Interview de Mampiray Solofoniaina, entrepreneur culturel : « Être artiste n’est pas considéré comme une profession »

Interview de Mampiray Solofoniaina, entrepreneur culturel : « Être artiste n’est pas considéré comme une profession »

Comment les artistes et les promoteurs artistiques malgaches ont-ils vécu cette période de confinement et de déconfinement ?

D’abord, il faut comprendre que les artistes peuvent faire appel à deux sortes de plateformes sur lesquelles ils ont la possibilité de partager leur art : le support numérique et les scènes (théâtres, galeries d’art, concert, etc.). Il a été observé que les artistes ont redécouvert et ont su exploiter le secteur numérique afin de rester actif durant le confinement. L’existence des réseaux sociaux à la portée de tous, tels que Facebook, leur a permis de, non seulement garder leurs activités, mais surtout de faire la promotion de leur art et de tisser les relations grâce au grand laps de temps dont ils ont pu disposer.

Cette pandémie a malheureusement fait interdire tout rassemblement et toute manifestation culturelle “physique”. Quant au cas des promoteurs culturels, le confinement était une occasion d’étudier les stratégies de relance du secteur et de développer de nouvelles perspectives afin de pallier ce genre d’incident planétaire. Actuellement, étant en période de déconfinement progressif, tous les acteurs culturels se doivent d’adopter ces nouvelles stratégies tout en professionnalisant le métier. Il n’est pas question d’agir inconsciemment en faisant tout de suite de grandes manifestations culturelles ou de spectacles en réunissant beaucoup de monde, car la pandémie est encore parmi nous. Il s’agit plutôt de continuer à exploiter ce secteur numérique que l’on a redécouvert.

Quels ont été les moyens de subsistance des artistes qui ne sont pas forcément connus, mais qui vivent de leur art ?

Durant la période de confinement, il y a eu une des situations que l’on a pu observer dans le monde culturel. Étant donné qu’être artiste n’est pas officiellement considéré comme une profession, plusieurs artistes font des cumuls de métiers afin de subvenir à leurs besoins quotidiens. Nous avons aussi ceux qui ont eu la chance de pouvoir répondre à des appels à projets nationaux, régionaux ou internationaux et qui ont été acceptés. Puis, il y a certains acteurs du secteur qui avaient quelques économies destinées à d’autres projets, mais ont dû s’en servir afin de survivre à la crise. Après, on distingue ceux qui étaient obligés d’arrêter momentanément leur métier d’artiste et se reconvertir (en tant que livreurs majoritairement) pour subsister.

Certains ont même décidé de vendre à perte leurs instruments/outils de travail et leurs œuvres afin d’avoir de quoi tenir. Quant à la majorité, ils se sont juste retrouvés complètement impuissants et désemparés, espérant juste que la tempête ne soit pas trop longue. En outre, le confinement s’est instauré dans la saison haute des activités culturelles et le secteur a connu des pertes astronomiques. Toute l’organisation pour 2020 et les plans de rentrée d’argent de tous les acteurs culturels de cette année ont été quasiment rendus à néant.

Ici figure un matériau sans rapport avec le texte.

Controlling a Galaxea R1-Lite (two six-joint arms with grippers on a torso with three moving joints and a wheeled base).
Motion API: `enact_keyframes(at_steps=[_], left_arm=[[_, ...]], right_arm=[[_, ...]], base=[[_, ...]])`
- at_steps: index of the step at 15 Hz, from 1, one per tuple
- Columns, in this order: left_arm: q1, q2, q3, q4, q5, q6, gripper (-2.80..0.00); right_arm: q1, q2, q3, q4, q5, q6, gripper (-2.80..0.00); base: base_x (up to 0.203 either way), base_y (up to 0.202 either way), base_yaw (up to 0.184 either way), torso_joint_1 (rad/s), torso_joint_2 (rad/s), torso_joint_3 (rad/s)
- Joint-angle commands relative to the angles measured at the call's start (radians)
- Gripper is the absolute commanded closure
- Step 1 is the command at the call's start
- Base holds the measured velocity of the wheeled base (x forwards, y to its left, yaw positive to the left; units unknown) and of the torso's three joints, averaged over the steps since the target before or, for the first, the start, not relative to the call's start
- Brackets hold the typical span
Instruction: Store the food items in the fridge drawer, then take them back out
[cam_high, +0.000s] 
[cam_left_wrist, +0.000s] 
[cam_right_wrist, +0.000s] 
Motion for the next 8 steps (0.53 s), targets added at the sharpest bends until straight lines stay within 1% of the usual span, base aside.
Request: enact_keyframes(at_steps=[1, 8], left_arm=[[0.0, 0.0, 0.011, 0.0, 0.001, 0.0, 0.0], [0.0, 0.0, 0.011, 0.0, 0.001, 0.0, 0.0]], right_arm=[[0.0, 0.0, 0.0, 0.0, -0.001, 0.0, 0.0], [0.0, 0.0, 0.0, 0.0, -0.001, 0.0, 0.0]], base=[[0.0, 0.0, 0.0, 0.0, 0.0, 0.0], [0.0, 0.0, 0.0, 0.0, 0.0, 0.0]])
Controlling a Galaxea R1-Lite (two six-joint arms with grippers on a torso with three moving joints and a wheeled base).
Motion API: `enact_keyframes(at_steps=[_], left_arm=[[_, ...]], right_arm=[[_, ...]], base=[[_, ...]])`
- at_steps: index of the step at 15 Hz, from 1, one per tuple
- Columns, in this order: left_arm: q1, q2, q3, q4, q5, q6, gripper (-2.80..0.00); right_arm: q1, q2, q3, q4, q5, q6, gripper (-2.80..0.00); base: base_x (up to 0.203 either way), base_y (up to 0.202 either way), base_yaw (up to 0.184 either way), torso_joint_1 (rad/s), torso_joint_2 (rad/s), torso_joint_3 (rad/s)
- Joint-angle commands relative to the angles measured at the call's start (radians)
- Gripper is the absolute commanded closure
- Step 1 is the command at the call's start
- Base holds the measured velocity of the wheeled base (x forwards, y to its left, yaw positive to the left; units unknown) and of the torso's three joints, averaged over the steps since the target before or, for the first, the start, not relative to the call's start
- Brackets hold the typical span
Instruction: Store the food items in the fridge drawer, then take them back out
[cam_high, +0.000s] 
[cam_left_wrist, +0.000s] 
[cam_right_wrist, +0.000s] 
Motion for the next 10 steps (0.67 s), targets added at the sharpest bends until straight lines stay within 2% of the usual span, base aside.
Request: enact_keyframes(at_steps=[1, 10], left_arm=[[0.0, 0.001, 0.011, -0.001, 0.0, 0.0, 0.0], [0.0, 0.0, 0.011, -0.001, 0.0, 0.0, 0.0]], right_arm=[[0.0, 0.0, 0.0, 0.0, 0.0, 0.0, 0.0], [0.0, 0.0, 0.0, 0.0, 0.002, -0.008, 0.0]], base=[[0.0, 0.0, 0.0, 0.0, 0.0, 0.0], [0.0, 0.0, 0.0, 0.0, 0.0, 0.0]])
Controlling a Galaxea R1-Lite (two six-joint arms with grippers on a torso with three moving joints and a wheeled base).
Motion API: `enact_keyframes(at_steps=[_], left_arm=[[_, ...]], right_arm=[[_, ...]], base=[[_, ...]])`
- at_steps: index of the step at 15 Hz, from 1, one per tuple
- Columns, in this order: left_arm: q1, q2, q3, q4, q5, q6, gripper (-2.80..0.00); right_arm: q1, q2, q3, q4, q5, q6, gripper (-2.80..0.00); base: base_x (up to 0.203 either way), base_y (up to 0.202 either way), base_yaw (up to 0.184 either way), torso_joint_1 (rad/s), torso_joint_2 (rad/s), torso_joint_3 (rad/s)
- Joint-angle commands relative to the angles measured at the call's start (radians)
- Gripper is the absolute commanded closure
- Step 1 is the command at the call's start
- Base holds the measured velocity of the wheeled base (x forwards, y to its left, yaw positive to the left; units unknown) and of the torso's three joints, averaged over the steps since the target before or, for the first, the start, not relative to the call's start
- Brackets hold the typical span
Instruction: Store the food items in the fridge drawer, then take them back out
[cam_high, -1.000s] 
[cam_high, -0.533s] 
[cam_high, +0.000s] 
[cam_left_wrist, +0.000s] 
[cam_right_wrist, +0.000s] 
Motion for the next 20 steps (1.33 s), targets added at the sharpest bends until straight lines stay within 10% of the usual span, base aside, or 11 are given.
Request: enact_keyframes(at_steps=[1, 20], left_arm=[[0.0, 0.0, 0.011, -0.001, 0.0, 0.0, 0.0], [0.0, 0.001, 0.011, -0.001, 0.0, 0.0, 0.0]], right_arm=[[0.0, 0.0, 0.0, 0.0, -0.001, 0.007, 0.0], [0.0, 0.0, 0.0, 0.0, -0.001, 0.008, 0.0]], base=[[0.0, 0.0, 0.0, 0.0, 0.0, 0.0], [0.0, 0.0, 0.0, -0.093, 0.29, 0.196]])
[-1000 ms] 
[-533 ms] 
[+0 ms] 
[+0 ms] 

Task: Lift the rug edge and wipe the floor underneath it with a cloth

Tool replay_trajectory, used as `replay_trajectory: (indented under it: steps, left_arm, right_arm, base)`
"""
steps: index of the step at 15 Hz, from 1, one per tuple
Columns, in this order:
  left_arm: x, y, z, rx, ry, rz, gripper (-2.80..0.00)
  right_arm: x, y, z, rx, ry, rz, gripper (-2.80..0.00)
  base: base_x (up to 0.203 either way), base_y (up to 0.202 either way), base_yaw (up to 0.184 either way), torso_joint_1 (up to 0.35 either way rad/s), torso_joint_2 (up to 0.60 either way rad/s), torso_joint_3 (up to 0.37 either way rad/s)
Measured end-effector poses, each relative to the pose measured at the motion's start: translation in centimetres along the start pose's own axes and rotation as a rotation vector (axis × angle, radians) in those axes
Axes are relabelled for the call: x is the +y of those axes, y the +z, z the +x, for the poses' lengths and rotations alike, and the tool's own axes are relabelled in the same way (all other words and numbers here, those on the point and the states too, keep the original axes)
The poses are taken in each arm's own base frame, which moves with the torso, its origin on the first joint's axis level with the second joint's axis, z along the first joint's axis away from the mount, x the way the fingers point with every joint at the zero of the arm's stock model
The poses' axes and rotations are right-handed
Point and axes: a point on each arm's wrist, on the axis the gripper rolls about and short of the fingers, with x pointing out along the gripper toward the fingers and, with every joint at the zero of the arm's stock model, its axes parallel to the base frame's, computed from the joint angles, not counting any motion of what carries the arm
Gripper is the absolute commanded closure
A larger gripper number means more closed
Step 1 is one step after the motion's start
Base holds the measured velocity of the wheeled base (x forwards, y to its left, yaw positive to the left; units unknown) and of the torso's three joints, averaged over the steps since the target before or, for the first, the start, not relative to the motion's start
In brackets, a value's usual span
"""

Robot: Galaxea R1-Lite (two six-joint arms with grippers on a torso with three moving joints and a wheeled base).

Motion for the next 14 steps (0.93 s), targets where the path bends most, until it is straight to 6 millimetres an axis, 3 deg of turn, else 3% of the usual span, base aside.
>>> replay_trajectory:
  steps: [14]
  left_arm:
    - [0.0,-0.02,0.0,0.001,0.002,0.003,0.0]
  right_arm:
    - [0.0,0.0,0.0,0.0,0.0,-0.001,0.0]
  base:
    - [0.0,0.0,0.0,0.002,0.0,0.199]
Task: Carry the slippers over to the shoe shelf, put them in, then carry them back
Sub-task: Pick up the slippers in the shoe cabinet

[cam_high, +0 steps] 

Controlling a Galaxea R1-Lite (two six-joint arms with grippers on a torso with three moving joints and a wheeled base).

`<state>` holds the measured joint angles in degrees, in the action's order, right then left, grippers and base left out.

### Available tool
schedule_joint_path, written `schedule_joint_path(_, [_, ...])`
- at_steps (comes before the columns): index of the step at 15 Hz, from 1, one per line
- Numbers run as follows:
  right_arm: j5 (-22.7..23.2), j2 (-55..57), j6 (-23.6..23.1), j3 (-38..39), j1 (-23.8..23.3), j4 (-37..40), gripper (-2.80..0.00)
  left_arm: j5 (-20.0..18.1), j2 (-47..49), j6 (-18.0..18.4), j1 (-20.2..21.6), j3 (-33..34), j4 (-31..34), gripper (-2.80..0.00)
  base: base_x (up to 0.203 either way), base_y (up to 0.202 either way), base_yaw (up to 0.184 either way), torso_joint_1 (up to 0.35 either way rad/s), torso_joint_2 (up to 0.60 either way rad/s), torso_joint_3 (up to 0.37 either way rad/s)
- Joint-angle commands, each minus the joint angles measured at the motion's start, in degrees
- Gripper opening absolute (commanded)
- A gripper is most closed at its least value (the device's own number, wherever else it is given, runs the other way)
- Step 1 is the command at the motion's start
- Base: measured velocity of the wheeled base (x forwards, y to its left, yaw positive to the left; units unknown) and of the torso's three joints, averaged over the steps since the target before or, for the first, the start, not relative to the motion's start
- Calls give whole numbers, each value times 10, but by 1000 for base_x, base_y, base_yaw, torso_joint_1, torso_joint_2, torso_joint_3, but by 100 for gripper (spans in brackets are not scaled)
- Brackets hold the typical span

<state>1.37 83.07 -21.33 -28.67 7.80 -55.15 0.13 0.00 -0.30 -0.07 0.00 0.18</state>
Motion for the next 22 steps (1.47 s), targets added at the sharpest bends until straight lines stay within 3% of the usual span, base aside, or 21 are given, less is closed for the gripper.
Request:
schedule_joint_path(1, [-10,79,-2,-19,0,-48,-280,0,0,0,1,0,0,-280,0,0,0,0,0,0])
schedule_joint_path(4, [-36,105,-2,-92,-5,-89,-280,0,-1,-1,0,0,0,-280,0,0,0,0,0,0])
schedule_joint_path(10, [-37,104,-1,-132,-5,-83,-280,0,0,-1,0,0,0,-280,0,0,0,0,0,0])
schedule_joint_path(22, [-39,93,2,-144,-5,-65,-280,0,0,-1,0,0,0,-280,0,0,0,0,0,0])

Quelles leçons ‘industrie culturelle malgache tire-t-elle de cette crise sanitaire ?

Durant cette crise sanitaire, on a pu constater que les structures de soutien, de régulation et de défense du secteur sont peu ou non proactives. Une base plus solide dans cette optique serait donc de mise. L’industrie culturelle doit se focaliser sur les nouvelles technologies et la numérisation. Certes, on a assisté à une redécouverte durant le confinement, mais il s’agit maintenant de l’exploiter à fond et de s’y spécialiser. Les artistes doivent prendre au sérieux leur métier et le professionnaliser pour obtenir plus de considération dans le secteur professionnel. Une base de données complète des artistes professionnels, de tous les secteurs confondus, doit être dressée pour la mise en place et la régulation des aides sociales.

Les prestations et les couvertures sociales destinées aux artistes sont-elles suffisantes ?

Peu importe la quantité des aides, prestations ou couvertures sociales qui sera mise à disposition, cela demeurera insuffisante. Le fait est que nous ne disposons actuellement d’aucune statistique fiable nous renseignant sur le domaine. Il faudra d’abord mettre en place la base de données des artistes professionnels de chaque discipline. Et surtout, instaurer les normes par rapport au statut d’artiste et de chaque corps de métier dans les industries culturelles et créatives, avec les droits et les obligations afférents.